## Required work
Exactly reproduce the lines of the listing below from the one containing "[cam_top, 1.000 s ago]" through the one containing "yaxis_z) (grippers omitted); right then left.". Skip the images.
:: Extracted entries ::
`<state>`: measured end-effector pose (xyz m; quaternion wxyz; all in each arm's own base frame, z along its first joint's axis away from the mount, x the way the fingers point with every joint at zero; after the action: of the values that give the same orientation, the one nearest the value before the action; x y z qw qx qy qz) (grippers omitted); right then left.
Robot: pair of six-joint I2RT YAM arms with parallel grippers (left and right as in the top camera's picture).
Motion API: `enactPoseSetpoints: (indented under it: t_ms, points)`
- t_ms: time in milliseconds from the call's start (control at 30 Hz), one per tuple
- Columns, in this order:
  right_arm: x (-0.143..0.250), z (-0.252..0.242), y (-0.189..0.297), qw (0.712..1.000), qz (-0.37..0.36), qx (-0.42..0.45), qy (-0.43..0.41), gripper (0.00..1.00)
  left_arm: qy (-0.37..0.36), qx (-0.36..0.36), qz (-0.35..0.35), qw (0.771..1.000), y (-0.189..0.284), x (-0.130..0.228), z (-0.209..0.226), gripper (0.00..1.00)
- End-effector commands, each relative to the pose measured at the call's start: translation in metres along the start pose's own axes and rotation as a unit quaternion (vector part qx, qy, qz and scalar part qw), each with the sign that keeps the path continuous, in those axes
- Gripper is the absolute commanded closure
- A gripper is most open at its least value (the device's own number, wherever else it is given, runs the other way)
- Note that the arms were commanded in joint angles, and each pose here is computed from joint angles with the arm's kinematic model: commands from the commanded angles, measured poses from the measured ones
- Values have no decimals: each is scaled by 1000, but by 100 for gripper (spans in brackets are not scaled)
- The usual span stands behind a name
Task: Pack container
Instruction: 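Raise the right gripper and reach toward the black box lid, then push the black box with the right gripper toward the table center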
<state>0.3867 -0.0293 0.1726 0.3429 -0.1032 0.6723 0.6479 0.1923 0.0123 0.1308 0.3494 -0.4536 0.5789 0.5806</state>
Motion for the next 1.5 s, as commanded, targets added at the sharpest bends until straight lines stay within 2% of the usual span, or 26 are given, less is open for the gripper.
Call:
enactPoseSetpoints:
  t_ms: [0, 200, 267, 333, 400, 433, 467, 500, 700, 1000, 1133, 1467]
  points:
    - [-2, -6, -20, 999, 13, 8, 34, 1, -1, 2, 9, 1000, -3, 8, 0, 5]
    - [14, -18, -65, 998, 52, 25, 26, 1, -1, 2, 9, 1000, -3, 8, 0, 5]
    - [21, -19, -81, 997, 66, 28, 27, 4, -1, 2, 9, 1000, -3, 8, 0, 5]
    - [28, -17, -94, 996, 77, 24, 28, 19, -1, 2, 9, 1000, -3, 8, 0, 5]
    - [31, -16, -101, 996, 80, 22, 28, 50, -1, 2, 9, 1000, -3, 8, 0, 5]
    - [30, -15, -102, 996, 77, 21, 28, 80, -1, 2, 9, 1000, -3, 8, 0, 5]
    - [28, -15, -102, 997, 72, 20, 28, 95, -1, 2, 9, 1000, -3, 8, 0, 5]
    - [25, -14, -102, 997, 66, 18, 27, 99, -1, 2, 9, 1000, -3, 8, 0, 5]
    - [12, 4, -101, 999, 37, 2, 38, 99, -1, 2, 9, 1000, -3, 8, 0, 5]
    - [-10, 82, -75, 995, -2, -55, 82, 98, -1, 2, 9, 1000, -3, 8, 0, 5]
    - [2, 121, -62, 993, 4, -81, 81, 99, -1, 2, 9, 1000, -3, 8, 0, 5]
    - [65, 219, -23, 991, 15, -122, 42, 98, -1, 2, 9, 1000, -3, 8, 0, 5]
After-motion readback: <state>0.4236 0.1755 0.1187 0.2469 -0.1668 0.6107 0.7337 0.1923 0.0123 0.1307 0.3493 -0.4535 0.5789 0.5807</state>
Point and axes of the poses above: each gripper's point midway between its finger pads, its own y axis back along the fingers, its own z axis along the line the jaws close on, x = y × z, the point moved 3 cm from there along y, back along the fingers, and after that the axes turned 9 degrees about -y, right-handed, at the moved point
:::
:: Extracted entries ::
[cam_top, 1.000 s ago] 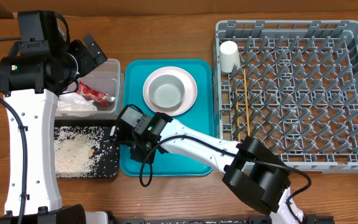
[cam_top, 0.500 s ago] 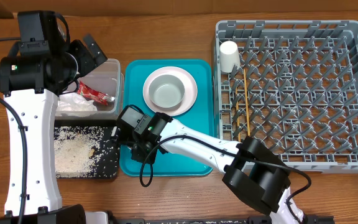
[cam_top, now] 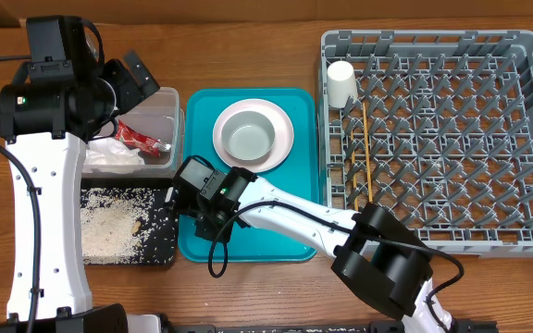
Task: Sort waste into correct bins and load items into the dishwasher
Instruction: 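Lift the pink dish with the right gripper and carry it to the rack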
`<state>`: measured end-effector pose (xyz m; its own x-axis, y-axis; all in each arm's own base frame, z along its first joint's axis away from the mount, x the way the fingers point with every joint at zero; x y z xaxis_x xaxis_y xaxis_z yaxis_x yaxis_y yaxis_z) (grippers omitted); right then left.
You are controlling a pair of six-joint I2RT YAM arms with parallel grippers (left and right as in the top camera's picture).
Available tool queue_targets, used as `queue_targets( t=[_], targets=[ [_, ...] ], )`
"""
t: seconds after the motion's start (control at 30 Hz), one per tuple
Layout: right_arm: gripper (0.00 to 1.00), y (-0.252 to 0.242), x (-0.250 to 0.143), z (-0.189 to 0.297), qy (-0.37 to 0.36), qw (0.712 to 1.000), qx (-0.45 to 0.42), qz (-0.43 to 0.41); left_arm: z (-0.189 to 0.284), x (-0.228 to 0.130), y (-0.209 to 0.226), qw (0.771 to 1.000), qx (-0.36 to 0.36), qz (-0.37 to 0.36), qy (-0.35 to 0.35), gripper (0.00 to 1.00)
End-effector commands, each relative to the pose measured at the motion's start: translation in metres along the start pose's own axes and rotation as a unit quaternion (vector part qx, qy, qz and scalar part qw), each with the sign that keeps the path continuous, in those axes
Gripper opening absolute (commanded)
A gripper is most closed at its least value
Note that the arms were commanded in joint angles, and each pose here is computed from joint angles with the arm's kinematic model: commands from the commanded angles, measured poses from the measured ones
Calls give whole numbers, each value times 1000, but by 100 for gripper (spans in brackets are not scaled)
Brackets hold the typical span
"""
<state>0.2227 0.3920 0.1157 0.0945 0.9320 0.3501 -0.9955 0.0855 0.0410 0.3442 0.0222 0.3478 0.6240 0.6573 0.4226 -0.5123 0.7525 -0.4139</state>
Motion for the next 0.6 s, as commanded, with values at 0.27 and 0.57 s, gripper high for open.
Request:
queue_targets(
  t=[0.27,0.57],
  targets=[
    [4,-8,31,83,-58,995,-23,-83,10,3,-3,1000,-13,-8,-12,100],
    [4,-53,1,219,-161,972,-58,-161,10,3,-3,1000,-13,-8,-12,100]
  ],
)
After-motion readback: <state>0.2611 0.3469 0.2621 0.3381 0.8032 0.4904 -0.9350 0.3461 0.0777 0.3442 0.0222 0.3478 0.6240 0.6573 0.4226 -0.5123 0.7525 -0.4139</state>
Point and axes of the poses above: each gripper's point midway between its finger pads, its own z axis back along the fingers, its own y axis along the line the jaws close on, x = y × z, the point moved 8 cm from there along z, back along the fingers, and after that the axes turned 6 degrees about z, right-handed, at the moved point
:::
## Solution below
[cam_top, 1.000 s ago] 
[cam_top, 0.500 s ago] 
[cam_top, now] 
Task: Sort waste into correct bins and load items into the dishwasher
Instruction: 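Lift the pink dish with the right gripper and carry it to the rack
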`<state>`: measured end-effector pose (xyz m; its own x-axis, y-axis; all in each arm's own base frame, z along its first joint's axis away from the mount, x the way the fingers point with every joint at zero; x y z xaxis_x xaxis_y xaxis_z yaxis_x yaxis_y yaxis_z) (grippers omitted); right then left.

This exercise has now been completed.